Further analysis shows the following pattern appears to trigger the issue. 1. gear create 2. gear configure called 3. 3 minutes later, broker sends destroy 4. 4 minutes after configure is called, it times out and returns "execution expired". I believe the configure is still running when destroy is called and its still creating files.
It was determined that the "git clone" step is causing the timeout when accessing a password protected https based repository. Git forks off a process (git-remote-https) to access the https repository. This process will attempt to ask for a password in two ways: 1. Open the tty. - If mcollective happens to have a tty, then git will hang for ever waiting for a password from it. 2. Use stdin that it gets from git. - Even if we close stdin or redirect it from /dev/null, git-remote-https still gets an open pipe for stdin and will hang for ever waiting for a password on it. This triggers the sequence in comment 2. While it was seen with https repositories, we believe it can happen on other types (eg: ssh) as well. The best option seems to be to timeout the call in 150 seconds and kill all child processes associated with it to free the gear before broker decides the whole operation has hung in 300 seconds.
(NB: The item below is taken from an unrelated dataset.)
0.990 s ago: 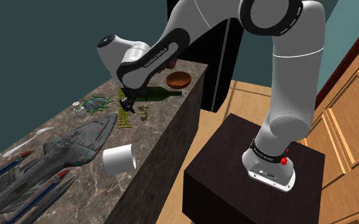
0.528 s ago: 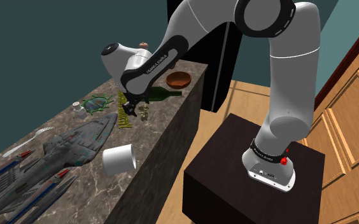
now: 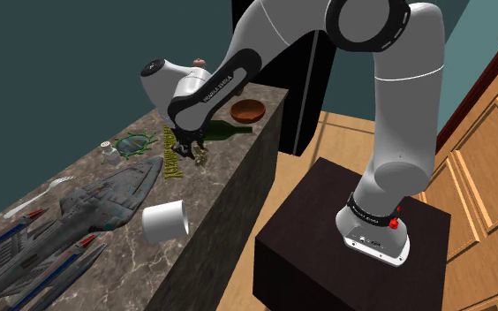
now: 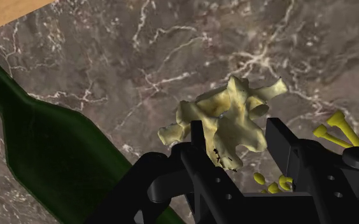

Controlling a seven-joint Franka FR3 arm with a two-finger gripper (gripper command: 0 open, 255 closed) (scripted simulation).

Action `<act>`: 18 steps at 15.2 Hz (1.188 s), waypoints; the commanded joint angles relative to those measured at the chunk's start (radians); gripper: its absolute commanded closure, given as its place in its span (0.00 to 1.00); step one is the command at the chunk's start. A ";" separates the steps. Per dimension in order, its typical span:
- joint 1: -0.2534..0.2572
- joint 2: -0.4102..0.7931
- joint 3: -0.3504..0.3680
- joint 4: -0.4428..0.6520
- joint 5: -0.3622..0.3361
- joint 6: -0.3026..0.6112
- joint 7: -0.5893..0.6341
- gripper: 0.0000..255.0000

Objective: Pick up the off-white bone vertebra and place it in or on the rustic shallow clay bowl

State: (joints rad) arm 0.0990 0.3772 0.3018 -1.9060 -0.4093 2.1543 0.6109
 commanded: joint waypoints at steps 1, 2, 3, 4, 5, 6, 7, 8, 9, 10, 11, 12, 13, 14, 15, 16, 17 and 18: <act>0.000 0.001 0.001 -0.002 0.001 -0.001 0.000 1.00; 0.000 0.001 0.000 -0.001 0.001 -0.001 0.000 1.00; 0.000 0.001 0.000 -0.002 0.001 0.000 -0.001 1.00; -0.001 0.000 0.000 -0.003 0.001 0.000 -0.001 1.00; 0.000 0.000 0.000 -0.003 0.001 0.000 -0.001 1.00; 0.000 0.001 0.000 -0.002 0.001 0.000 0.000 1.00; 0.000 0.002 0.000 -0.001 0.000 0.000 0.000 1.00; -0.001 -0.006 0.002 0.002 0.005 -0.010 -0.005 1.00; -0.002 -0.014 0.004 0.005 0.010 -0.020 -0.009 1.00; -0.003 -0.021 0.006 0.008 0.014 -0.030 -0.014 1.00; -0.004 -0.029 0.008 0.012 0.019 -0.040 -0.019 1.00; -0.005 -0.036 0.009 0.016 0.023 -0.050 -0.023 1.00; -0.005 -0.043 0.011 0.020 0.028 -0.060 -0.028 1.00; -0.006 -0.050 0.012 0.024 0.032 -0.070 -0.032 1.00; -0.007 -0.057 0.014 0.029 0.036 -0.081 -0.037 1.00; -0.008 -0.064 0.015 0.034 0.040 -0.091 -0.041 1.00; -0.008 -0.070 0.017 0.039 0.044 -0.102 -0.046 1.00; -0.009 -0.076 0.018 0.044 0.048 -0.112 -0.050 1.00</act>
State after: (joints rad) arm 0.0915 0.3063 0.3187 -1.8697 -0.3650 2.0541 0.5669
Commit pushed to master at https://github.com/openshift/origin-server https://github.com/openshift/origin-server/commit/ede54489fb4142b599878cbc08206e3c29a23b74 Bug 957883 - git clone was getting stuck asking for a password in remote repository and no amount of redirecting or closing stdin prevented a deadlock.
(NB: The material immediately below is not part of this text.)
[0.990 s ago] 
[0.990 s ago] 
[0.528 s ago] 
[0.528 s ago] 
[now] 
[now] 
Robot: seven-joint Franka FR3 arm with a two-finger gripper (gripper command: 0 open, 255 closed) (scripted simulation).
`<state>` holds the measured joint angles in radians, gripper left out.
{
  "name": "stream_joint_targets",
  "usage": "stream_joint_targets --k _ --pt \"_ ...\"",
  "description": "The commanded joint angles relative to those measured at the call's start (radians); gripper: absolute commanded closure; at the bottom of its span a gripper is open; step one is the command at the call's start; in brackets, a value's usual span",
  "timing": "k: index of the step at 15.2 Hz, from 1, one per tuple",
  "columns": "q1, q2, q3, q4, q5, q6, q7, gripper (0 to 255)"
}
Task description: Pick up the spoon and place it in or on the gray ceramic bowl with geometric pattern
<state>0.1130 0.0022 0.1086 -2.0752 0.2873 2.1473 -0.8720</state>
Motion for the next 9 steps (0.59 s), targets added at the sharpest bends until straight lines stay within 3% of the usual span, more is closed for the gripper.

Ops will need to manually clean up any dangling gear configure hooks running. To Q/E this request, create an app and specify the https url to a password protected github repository. The app creation will fail, but will not leave a half-populated gear or running configure hook.
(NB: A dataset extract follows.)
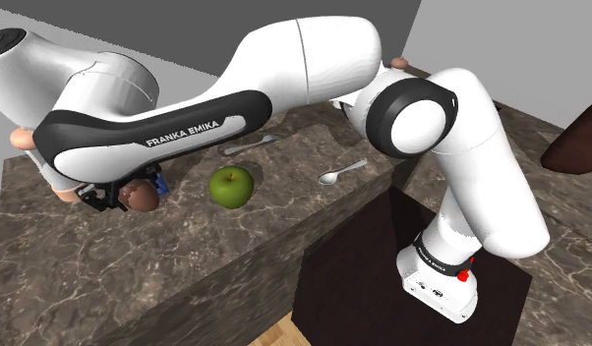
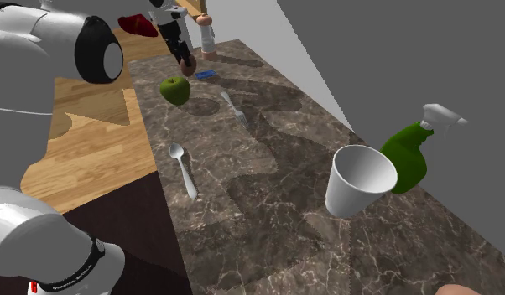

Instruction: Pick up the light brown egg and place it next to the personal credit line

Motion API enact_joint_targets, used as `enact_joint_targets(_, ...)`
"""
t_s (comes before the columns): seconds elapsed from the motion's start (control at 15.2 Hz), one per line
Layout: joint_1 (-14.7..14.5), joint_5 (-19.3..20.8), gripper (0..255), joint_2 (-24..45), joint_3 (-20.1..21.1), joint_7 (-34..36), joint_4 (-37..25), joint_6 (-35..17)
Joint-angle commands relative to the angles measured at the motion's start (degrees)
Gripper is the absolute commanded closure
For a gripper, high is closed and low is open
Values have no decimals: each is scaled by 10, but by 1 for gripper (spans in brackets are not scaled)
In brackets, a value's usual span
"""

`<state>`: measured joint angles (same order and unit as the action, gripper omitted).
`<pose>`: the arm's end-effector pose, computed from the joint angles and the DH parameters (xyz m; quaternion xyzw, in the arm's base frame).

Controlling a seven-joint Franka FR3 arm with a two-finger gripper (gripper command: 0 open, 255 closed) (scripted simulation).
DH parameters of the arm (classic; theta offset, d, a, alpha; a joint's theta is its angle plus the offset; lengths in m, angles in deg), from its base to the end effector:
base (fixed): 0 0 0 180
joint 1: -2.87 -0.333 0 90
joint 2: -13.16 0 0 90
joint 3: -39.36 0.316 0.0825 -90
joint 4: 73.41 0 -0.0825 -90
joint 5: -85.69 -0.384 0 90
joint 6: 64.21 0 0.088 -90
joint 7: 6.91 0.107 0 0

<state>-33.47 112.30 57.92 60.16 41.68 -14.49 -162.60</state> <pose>0.5150 0.5508 0.3961 0.9922 0.0682 0.0634 0.0835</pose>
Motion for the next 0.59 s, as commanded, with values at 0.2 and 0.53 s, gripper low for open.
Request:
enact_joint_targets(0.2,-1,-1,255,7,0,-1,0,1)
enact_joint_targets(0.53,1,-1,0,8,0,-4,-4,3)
Checked on devenv_3196, with the steps which rob mentioned in comment#5. Create app with private repo which need password. [bmeng@localhost openshift_testdir]$ rhc app create app1 php-5.3 --from-code https://bmeng@bitbucket.org/bmeng/testrepo.git Please sign in to start a new session to ec2-204-236-242-11.compute-1.amazonaws.com. Password: ****** Application Options ------------------- Namespace: bmeng1dev Cartridges: php-5.3 Source Code: https://bmeng@bitbucket.org/bmeng/testrepo.git Gear Size: default Scaling: no Creating application 'app1' ... Reference ID: 5005997291f5d510497241e0cd2d55da App creation got failed. App dir appears during the app creation and been removed after app creation failed. Following event found in development.log 2013-05-08 05:58:05.324 [DEBUG] Rollback create_gear (pid:2186) 2013-05-08 05:58:05.326 [DEBUG] DEBUG: rpc_client.custom_request('cartridge_do', {:cartridge=>"openshift-origin-node", :action=>"app-destroy", :args=>{"--with-app-uuid"=>"7626bcfeb7c511e2becd22000a91e3fc", "--with-app-name"=>"app1", "--with-container-uuid"=>"7626bcfeb7c511e2becd22000a91e3fc", "--with-container-name"=>"app1", "--with-namespace"=>"bmeng1dev", "--with-request-id"=>"5005997291f5d510497241e0cd2d55da", "--cart-name"=>"openshift-origin-node"}}, ip-10-145-227-252, {'identity' => ip-10-145-227-252}) (Request ID: 5005997291f5d510497241e0cd2d55da) (pid:2186) Mark bug as VERIFIED.